Comparando com a Venezuela, é Cuba mais interessante na imaginação de nossa Intelectuária da chamada Esquerda Escocesa, aquela que gosta de uísque. Explica-se. Sua natureza tropical é a única que pode, com a nossa, competir em beleza, conga, samba, alegria e belas praias. Última nação das Américas a se libertar do domínio colonial espanhol, com o auxílio dos ianques, Cuba manifestou seu reconhecimento pela autonomia conquistada, entregando-se sucessivamente à ditadura do sargento Batista, que eliminou a oficialidade do exército, e à do professor, Presidente, Führer, Duce e Marechal de Campo Fidel Castro, que eliminou a burguesia produtiva. Um sucesso incontestável em termos de Justiça Social…
Em 1962, a cabeça de ponte soviética nas Américas foi abalada pelo propósito grandioso de torná-la a base para os festejos com que Khruschev pretendia comemorar, com um fogo de artifício nuclear, a indissolúvel amizade dos sub-desenvolvidos de todo o mundo. No empenho de restabelecer, pelo turismo, os laços ambivalentes com o rico parceiro setentrional ao qual deve a independência, Fidel despachou para a Flórida doze milhões de “turistas” descontentes... As exportações cubanas limitam-se hoje a charutos e fotografias de El Che Guevara.
Havendo fracassado como Ministro da Indústria e Comércio de Cuba, o argentino de Rosário, Ernesto Gael Garcia Bernal de la Serna, filho de família rica que gostava de motocicletas (como é o caso de nosso cineasta Walter Salles) acabou convencendo-se que sua vocação não era nem para a medicina, na qual se formara, nem para a administração pública que Fidel lhe oferecera. Consta que suas desavenças com Fidel Castro cresceram, não obstante haver sido bem sucedido na arte de fuzilar adversários de encontro a el paredón, a tal ponto que o longevo ditador cubano resolveu dele livrar-se, enviando-o para uma missão impossível na “América Latrina” (uma expressão corriqueira de diplomatas aqui sediados). Consistia em subverter todo o continente. Modificando o famoso apelo de Marx aos proletários (os de prole numerosa), proclamou “Sub-desenvolvidos de todo o mundo, uni-vos!”. Durante dois anos desapareceu, enquanto aprendia aimara em vez de quéchua, para se fazer entender dos índios locais, um erro fatal. Deste modo, após ser martirizado pelo exército boliviano que o fuzilou, transformou-se no novo Cristo-Rei da Teologia da Libertação, estendido no chão de braços abertos como um Messias crucificado.

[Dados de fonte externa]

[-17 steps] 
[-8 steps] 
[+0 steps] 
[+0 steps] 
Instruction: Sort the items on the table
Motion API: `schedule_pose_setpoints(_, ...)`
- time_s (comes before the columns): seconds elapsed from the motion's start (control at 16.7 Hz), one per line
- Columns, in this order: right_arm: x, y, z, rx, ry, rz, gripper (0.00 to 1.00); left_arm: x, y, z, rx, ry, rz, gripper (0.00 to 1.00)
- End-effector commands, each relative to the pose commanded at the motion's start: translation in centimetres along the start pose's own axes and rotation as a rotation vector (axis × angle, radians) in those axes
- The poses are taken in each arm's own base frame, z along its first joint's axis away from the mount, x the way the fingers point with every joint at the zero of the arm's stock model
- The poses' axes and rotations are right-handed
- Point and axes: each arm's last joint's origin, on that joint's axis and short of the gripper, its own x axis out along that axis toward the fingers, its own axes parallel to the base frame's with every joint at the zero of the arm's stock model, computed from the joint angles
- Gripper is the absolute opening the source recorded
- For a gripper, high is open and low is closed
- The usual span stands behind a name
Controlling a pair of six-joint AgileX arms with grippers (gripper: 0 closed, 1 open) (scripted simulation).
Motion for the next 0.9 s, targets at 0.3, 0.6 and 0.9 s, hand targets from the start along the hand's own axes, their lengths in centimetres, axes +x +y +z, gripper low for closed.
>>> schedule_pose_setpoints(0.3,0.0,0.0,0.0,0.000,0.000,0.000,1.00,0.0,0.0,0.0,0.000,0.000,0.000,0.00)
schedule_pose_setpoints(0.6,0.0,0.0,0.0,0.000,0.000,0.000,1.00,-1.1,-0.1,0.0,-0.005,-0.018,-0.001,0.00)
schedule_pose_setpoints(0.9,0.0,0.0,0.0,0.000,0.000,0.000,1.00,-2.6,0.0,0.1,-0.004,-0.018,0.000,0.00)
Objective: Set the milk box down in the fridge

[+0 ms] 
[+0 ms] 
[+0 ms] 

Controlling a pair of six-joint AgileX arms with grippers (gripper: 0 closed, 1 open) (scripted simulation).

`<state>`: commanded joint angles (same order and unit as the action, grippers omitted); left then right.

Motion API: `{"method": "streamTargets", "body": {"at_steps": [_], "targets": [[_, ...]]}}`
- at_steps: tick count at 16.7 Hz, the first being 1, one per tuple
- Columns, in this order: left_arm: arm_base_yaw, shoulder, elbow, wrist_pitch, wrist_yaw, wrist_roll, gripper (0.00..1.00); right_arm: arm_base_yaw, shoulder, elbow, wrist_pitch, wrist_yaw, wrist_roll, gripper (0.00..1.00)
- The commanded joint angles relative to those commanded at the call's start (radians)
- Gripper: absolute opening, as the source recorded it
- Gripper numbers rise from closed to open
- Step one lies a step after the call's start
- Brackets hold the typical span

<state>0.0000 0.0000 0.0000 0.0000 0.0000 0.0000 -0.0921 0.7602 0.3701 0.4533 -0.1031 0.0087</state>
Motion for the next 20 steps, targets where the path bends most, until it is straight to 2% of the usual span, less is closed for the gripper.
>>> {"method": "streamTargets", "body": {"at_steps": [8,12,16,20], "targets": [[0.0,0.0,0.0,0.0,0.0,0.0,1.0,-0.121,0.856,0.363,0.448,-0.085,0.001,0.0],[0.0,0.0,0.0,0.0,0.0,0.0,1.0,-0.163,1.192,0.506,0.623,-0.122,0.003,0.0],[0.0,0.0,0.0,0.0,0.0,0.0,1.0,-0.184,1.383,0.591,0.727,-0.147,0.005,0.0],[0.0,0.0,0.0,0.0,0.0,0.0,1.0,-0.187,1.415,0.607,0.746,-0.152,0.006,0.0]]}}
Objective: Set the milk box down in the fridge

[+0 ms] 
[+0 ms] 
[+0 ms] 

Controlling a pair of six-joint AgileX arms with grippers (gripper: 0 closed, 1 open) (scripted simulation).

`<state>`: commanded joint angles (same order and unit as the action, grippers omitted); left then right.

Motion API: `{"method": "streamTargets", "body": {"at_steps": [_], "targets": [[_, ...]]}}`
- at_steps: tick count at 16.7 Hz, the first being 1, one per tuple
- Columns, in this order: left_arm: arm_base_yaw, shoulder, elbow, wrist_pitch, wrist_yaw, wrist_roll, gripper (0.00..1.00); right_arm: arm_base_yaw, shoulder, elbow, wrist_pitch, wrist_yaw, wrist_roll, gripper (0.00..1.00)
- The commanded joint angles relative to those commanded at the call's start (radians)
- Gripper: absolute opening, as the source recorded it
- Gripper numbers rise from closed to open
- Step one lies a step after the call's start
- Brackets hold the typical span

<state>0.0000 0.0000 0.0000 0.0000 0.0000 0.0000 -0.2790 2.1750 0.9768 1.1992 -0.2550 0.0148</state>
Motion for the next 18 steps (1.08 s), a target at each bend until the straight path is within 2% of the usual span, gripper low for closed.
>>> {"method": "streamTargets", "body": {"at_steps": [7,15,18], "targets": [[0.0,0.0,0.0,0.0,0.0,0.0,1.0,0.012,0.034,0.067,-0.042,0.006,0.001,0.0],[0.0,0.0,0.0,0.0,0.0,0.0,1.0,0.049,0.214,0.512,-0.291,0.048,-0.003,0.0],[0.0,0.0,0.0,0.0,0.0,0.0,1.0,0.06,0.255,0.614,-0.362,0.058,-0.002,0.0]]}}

Depois da morte, el Che deixou como herança a Fidel Castro o projeto de subverter a África. Ali o espírito aventureiro do cubano (que inaugurou a moda da barba desgrenhada entre os políticos e diplomatas modernos) conseguiu, pelo menos, introduzir um novo método de controle da natalidade, a guerra subversiva de baixa intensidade. A belicosidade revolucionária só serve mesmo para o Planejamento Familiar pois controla a população sem objeções da Igreja, Arns, Bofe e Beto que o digam. Façam o amor, não a guerra. El Che bem merece então o renome de santidade que o cerca pois seu programa populista, cubano, sul-americano e africano magistralmente realizado por Fidel, reduziu, em pelo menos um ou dois milhões, a prolífica população de Angola, Moçambique e Etiópia... Hoje triunfa no imaginário super-aquecido dos frustrados barbudinhos esquerdóides.